Exercise details: Lines from the top of the entries down to the line with "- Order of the" must be set down exactly as they stand, with both ends retained.

Provided information:
- Opening Delimiter -

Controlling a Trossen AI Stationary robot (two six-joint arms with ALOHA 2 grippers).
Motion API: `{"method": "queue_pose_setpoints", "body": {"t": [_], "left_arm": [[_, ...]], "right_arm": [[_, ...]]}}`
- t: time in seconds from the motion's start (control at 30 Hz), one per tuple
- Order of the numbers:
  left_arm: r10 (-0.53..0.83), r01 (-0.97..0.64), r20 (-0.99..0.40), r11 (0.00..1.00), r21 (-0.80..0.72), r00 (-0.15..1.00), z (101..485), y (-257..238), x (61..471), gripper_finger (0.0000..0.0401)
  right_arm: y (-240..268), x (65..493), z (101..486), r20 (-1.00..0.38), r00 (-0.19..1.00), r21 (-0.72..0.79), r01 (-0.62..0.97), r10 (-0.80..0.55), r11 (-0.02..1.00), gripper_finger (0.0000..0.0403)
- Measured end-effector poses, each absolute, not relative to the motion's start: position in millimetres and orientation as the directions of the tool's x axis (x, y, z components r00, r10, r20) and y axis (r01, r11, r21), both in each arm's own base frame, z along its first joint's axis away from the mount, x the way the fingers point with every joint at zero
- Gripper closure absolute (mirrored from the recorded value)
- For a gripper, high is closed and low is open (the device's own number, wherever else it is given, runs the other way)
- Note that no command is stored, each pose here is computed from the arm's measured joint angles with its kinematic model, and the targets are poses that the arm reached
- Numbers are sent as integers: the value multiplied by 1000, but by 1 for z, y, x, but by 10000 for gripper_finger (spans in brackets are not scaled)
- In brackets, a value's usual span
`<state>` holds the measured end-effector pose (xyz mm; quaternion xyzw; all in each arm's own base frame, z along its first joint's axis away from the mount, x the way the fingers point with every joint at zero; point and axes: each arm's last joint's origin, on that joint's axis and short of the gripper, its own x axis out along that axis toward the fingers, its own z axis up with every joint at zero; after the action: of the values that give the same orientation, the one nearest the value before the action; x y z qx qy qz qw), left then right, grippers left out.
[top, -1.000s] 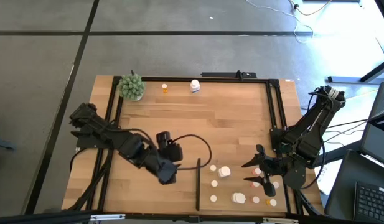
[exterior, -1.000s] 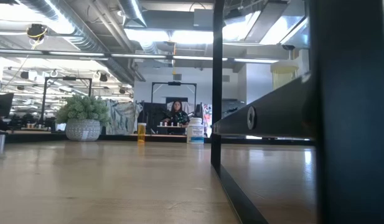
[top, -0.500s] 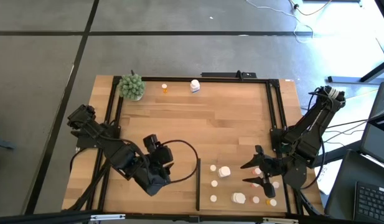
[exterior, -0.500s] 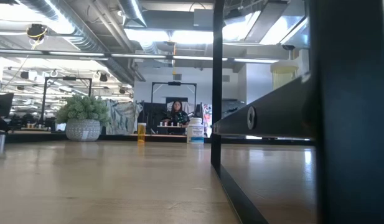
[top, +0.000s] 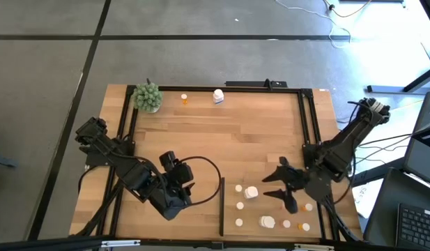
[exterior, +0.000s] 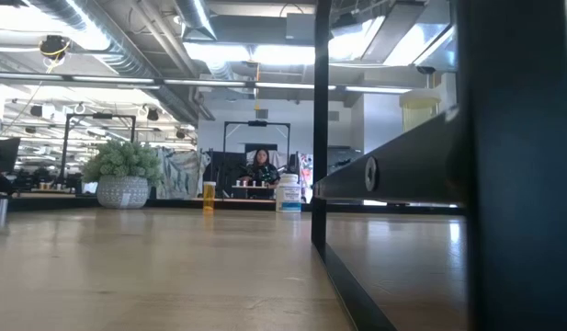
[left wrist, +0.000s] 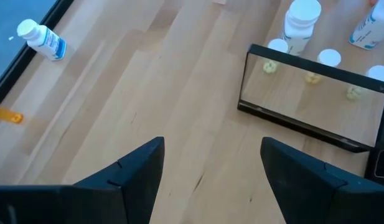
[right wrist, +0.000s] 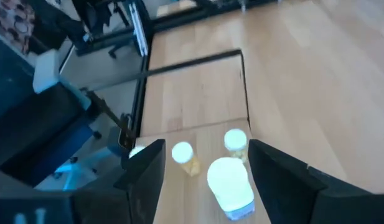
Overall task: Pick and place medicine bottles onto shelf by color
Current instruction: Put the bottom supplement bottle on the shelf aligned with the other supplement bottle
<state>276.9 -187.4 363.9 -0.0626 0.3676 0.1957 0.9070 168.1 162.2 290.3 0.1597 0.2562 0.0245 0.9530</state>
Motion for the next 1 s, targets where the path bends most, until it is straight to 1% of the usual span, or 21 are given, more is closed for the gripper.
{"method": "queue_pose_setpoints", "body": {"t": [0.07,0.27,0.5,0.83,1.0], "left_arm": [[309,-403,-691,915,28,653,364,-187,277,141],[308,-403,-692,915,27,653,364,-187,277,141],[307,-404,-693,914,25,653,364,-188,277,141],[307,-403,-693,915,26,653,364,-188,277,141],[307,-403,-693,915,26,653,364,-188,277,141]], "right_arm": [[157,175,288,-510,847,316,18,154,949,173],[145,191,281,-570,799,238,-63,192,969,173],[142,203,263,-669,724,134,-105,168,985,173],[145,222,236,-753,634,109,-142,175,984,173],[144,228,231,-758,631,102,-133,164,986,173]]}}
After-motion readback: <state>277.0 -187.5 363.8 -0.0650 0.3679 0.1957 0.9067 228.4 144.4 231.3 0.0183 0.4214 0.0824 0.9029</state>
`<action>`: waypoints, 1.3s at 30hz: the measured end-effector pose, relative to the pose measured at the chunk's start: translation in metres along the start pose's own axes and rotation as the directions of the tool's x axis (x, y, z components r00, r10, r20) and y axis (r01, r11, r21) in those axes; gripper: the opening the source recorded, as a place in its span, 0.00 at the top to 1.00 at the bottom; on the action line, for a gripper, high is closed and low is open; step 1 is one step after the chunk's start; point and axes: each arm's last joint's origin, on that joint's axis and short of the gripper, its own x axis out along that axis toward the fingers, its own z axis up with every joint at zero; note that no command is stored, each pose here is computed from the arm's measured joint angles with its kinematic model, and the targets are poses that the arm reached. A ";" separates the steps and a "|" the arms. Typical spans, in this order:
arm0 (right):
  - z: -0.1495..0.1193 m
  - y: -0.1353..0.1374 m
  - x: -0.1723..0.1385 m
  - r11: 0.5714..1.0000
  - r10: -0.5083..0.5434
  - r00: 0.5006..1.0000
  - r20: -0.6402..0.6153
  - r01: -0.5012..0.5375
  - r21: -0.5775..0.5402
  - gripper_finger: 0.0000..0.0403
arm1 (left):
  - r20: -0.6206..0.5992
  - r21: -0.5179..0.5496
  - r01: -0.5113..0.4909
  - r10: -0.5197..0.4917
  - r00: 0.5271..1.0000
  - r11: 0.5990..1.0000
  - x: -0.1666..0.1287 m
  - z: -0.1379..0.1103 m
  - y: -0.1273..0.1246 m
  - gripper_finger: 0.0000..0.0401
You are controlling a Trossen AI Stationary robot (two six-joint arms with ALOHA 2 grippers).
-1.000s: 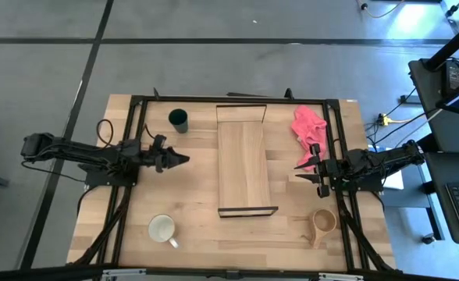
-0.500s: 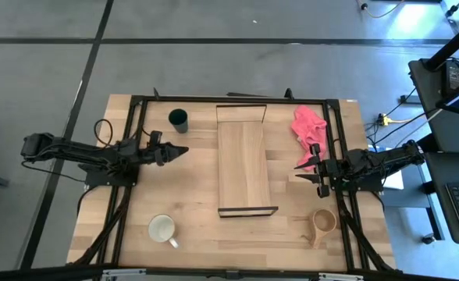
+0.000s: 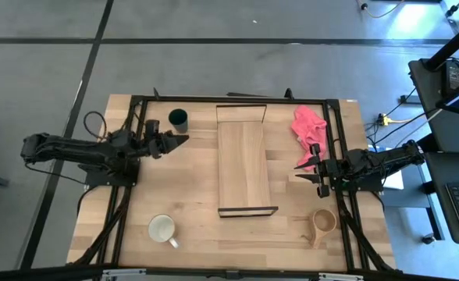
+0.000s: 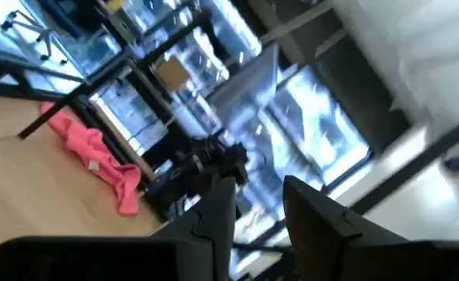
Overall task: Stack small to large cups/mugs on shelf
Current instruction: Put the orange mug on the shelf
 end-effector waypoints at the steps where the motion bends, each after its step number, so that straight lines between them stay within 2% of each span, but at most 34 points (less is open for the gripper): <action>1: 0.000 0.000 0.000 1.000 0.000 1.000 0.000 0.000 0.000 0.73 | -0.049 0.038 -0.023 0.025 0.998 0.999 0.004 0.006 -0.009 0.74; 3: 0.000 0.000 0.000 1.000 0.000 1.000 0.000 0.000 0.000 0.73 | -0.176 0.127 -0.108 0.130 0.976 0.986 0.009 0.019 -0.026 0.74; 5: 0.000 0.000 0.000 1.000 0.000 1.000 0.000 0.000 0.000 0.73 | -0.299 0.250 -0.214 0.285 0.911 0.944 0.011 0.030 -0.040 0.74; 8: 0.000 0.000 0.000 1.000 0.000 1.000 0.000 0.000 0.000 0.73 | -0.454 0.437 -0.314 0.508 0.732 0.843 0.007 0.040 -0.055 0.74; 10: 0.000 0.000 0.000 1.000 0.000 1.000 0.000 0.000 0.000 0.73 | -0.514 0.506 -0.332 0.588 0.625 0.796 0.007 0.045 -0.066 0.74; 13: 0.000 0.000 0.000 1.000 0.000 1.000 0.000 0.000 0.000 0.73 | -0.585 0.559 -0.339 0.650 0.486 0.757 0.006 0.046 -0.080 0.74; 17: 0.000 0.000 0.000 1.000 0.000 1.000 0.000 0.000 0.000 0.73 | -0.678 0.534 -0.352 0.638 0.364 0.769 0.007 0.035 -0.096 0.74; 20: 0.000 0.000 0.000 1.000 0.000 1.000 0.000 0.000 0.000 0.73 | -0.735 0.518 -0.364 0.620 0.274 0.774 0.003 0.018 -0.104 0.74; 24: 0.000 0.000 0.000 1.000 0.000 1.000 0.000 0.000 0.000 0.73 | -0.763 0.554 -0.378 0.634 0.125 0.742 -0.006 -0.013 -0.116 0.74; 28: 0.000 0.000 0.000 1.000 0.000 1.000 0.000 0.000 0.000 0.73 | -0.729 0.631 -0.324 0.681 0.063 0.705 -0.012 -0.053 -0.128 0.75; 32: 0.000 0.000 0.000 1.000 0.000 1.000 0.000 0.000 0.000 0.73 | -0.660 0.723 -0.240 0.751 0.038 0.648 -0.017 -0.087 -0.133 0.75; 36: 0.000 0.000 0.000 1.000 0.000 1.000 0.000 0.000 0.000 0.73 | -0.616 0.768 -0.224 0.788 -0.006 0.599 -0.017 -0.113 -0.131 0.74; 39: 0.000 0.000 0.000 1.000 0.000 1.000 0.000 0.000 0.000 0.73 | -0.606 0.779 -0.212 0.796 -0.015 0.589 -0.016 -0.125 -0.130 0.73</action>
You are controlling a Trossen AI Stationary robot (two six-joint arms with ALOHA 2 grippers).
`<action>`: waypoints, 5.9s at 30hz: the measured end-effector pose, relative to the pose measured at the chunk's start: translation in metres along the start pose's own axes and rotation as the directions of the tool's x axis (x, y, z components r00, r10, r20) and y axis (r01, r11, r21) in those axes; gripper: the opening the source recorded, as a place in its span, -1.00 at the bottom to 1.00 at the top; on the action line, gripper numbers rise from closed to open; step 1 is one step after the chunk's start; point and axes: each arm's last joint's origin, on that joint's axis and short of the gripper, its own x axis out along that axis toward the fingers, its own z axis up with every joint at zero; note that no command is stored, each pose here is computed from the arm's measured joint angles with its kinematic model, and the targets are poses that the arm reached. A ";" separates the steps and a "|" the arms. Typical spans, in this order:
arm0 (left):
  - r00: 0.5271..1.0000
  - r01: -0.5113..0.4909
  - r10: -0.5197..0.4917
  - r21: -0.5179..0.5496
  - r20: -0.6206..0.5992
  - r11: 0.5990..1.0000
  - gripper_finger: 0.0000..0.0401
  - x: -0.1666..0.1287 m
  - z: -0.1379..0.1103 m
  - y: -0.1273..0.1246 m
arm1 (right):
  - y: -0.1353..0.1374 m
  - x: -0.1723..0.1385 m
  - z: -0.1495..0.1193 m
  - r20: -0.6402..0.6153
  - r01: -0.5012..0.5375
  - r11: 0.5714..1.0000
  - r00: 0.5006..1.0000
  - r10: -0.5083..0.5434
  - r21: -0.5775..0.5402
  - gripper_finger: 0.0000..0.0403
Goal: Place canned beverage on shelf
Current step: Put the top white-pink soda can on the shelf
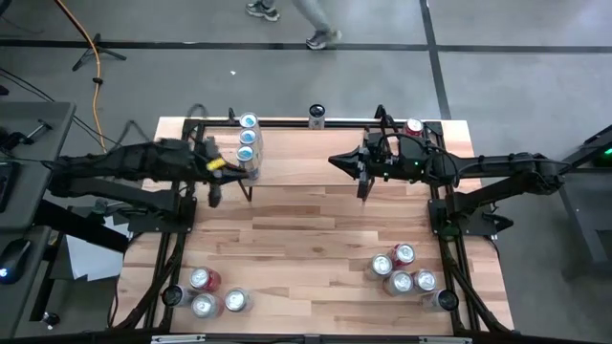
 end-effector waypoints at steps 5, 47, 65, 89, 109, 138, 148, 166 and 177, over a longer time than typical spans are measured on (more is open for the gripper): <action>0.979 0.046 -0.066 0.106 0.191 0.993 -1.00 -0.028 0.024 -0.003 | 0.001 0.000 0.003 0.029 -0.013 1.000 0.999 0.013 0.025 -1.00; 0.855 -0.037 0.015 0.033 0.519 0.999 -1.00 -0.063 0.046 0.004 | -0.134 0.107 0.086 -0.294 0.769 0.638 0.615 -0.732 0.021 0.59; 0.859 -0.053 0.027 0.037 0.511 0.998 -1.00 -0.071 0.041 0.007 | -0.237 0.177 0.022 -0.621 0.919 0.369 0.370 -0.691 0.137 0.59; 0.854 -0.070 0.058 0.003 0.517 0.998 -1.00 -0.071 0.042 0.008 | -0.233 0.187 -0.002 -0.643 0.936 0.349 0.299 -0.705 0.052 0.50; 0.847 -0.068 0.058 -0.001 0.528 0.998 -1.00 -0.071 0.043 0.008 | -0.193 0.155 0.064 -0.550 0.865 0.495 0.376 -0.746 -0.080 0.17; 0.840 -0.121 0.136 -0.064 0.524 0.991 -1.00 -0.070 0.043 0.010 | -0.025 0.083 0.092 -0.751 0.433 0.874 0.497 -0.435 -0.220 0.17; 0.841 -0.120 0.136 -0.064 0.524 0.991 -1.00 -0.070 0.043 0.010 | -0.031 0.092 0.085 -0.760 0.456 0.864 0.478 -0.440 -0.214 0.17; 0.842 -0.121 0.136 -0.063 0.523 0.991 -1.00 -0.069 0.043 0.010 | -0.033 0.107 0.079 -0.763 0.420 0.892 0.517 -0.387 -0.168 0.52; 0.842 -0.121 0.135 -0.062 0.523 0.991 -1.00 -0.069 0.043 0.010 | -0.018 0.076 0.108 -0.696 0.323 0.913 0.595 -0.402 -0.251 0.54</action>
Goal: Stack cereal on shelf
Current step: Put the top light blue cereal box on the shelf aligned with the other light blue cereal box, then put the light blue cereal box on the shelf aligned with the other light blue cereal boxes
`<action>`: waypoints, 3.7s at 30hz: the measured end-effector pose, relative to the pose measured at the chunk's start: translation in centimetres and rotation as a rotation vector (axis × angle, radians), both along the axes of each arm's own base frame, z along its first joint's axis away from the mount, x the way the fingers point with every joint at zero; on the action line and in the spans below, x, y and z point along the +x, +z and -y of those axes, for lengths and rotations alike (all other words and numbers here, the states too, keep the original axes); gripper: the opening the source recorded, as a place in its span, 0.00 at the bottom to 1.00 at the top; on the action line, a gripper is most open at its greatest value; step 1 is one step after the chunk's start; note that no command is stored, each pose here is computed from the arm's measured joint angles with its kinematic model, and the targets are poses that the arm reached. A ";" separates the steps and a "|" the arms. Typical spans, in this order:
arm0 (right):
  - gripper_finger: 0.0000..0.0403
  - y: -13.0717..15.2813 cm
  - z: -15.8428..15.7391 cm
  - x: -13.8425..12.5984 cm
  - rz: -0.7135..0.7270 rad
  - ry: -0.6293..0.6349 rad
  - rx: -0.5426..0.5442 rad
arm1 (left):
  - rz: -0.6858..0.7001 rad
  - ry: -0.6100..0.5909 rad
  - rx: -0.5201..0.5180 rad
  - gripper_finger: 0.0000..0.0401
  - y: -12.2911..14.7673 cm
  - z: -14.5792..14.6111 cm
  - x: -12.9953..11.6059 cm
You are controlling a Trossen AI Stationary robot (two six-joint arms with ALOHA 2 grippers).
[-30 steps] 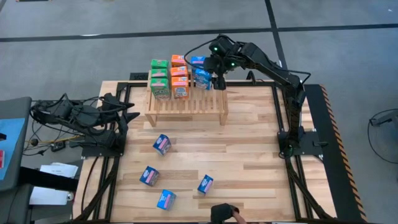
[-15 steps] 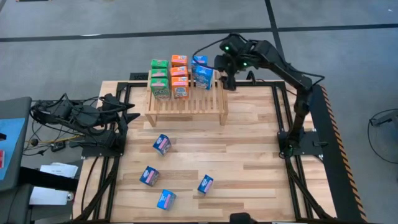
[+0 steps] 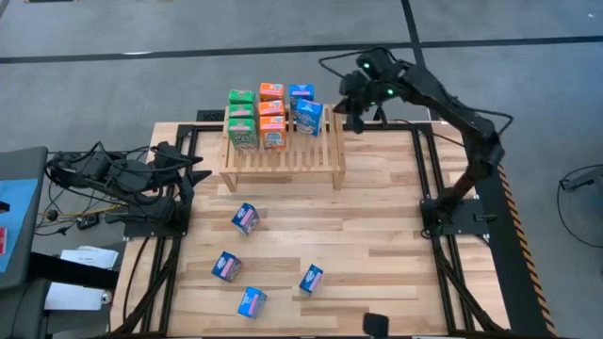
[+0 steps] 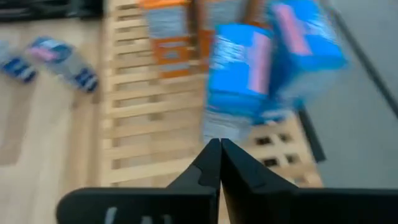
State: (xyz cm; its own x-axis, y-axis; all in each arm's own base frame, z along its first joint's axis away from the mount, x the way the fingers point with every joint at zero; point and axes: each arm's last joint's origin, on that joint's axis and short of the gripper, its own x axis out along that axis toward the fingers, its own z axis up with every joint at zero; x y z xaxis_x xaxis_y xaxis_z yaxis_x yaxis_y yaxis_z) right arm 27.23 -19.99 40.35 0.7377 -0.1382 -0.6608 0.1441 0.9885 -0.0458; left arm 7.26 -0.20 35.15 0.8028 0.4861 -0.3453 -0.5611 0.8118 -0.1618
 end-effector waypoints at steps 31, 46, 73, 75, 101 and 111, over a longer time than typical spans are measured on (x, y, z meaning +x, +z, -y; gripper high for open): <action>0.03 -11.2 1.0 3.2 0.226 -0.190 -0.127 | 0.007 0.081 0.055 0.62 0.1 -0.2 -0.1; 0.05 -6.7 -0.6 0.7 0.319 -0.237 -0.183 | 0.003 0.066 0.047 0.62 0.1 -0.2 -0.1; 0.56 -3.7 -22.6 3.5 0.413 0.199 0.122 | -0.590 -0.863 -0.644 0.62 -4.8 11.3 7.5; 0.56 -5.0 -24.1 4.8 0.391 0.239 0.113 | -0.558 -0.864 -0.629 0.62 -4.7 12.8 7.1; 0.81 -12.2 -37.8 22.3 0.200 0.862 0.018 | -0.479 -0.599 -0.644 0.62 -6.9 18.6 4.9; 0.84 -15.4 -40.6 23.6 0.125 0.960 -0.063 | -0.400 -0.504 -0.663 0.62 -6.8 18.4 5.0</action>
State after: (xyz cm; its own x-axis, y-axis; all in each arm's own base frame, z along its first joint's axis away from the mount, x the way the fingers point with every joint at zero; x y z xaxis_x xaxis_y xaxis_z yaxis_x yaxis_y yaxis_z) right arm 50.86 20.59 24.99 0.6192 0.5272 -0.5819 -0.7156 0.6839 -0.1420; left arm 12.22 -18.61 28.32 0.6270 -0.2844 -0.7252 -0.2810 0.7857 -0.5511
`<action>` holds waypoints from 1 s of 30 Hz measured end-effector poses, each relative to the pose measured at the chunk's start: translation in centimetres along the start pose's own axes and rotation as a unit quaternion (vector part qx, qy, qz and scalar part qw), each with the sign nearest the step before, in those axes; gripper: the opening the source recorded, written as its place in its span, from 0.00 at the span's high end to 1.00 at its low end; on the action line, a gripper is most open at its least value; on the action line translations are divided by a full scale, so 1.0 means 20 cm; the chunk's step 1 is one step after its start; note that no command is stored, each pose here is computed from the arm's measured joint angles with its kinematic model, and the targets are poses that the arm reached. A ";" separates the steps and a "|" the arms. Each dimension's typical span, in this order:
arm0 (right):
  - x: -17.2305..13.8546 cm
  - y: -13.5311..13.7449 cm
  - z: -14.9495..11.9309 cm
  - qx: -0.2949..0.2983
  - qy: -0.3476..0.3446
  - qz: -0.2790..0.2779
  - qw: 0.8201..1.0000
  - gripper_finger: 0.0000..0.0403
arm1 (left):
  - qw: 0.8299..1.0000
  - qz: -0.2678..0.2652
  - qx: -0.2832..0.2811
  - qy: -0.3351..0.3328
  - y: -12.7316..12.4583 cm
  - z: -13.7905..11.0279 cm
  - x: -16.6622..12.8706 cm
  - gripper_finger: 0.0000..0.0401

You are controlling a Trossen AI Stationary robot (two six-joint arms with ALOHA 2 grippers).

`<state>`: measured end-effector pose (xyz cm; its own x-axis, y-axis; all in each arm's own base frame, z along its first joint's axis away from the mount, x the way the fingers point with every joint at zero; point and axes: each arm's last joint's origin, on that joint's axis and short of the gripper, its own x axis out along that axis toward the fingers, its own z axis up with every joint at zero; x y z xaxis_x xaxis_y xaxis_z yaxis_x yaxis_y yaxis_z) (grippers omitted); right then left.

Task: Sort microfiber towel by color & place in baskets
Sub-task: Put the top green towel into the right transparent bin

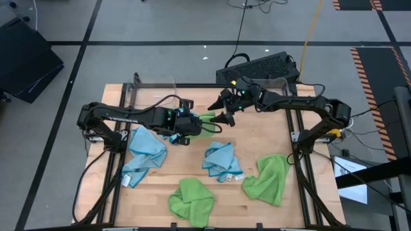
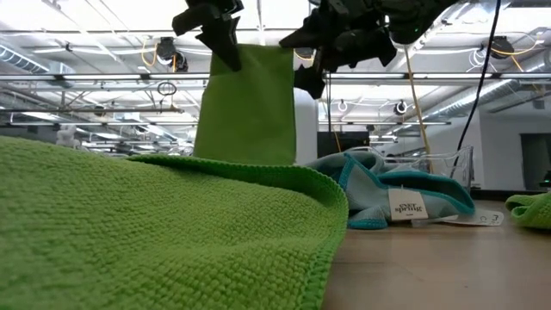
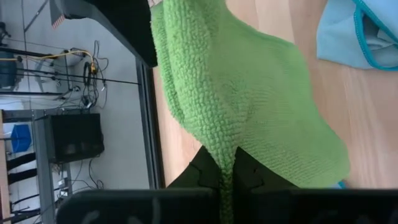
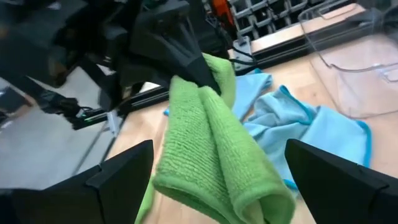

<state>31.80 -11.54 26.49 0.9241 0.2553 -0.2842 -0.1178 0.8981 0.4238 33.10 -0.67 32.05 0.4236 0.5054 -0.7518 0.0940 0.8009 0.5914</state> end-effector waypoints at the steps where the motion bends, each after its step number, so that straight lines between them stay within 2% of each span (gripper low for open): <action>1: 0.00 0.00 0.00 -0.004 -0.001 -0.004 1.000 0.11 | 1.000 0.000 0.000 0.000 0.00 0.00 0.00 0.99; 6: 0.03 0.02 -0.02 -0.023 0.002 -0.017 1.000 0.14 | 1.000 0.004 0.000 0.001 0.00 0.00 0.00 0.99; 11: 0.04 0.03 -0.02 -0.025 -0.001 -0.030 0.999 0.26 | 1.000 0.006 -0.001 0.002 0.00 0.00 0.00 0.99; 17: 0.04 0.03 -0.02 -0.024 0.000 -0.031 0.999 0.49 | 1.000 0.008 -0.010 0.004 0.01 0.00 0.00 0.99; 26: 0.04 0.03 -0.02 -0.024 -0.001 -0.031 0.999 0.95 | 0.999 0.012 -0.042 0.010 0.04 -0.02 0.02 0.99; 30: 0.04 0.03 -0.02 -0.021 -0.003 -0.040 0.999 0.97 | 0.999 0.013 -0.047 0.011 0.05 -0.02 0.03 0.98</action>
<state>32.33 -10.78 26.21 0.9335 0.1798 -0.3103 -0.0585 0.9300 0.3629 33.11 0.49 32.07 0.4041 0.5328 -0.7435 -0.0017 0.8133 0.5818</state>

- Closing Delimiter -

Reply:
Controlling a Trossen AI Stationary robot (two six-joint arms with ALOHA 2 grippers).
Motion API: `{"method": "queue_pose_setpoints", "body": {"t": [_], "left_arm": [[_, ...]], "right_arm": [[_, ...]]}}`
- t: time in seconds from the motion's start (control at 30 Hz), one per tuple
- Order of the numbers:

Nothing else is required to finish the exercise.